→ WHAT TO DO: Give the number of lines in the data that contain "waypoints", and nothing more.

→ COLLECTED MATERIAL:
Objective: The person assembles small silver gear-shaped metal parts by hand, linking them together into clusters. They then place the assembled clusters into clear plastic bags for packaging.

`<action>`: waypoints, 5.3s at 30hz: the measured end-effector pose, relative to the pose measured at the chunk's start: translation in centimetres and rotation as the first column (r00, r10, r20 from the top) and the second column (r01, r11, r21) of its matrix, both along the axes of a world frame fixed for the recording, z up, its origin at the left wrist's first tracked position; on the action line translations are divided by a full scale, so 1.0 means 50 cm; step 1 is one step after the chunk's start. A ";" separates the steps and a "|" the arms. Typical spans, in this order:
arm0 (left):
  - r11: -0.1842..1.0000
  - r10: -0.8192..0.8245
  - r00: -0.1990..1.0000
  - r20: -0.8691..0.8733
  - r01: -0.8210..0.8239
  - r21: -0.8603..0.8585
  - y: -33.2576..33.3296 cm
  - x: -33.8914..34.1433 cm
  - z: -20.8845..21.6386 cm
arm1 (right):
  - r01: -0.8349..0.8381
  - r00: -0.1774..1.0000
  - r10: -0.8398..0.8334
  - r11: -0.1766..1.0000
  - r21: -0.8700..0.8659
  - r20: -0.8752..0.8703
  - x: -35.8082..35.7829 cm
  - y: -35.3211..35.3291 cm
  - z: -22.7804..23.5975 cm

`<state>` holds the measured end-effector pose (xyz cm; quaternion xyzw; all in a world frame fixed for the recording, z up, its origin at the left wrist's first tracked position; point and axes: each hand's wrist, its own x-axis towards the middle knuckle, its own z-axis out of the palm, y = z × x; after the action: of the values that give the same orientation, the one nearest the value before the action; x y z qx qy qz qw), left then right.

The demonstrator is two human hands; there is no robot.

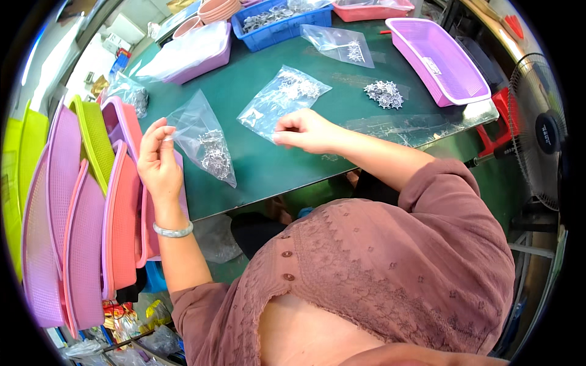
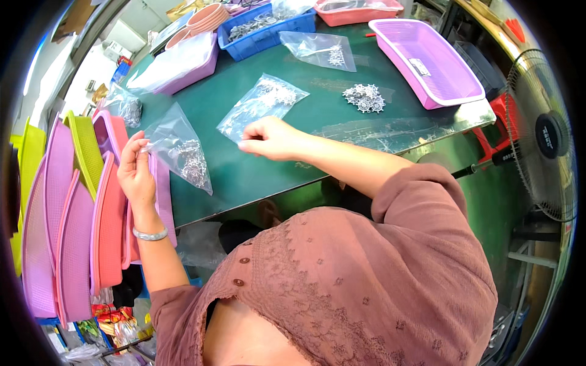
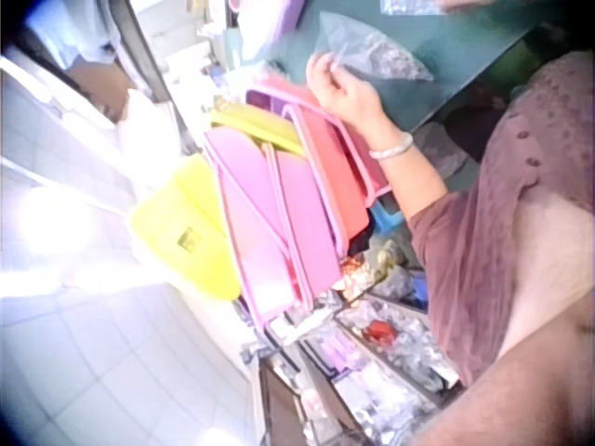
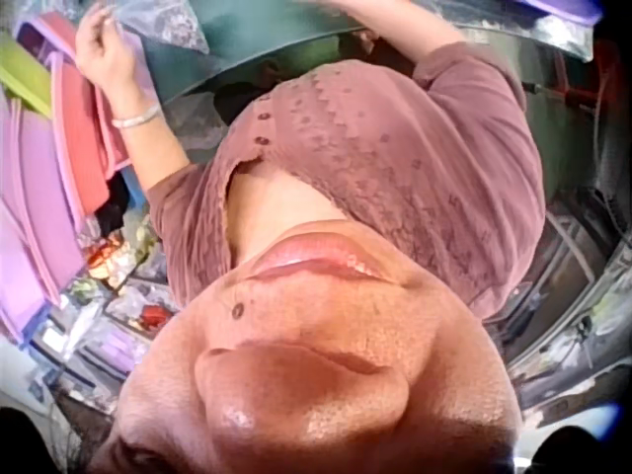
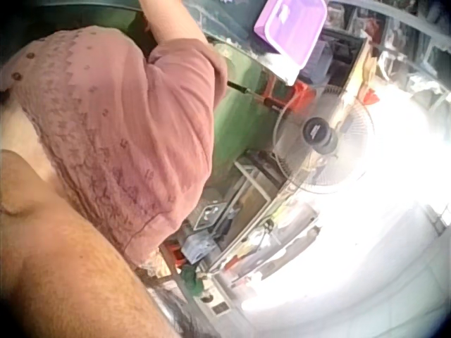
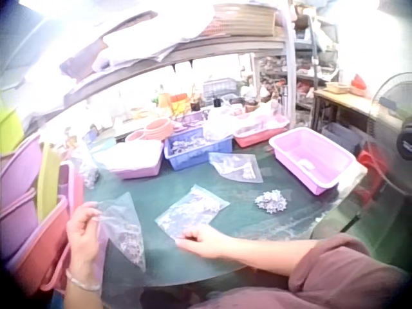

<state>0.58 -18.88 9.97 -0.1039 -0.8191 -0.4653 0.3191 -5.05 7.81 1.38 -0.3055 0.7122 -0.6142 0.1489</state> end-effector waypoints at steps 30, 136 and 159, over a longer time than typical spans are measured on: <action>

→ REPLY TO THE TASK: 2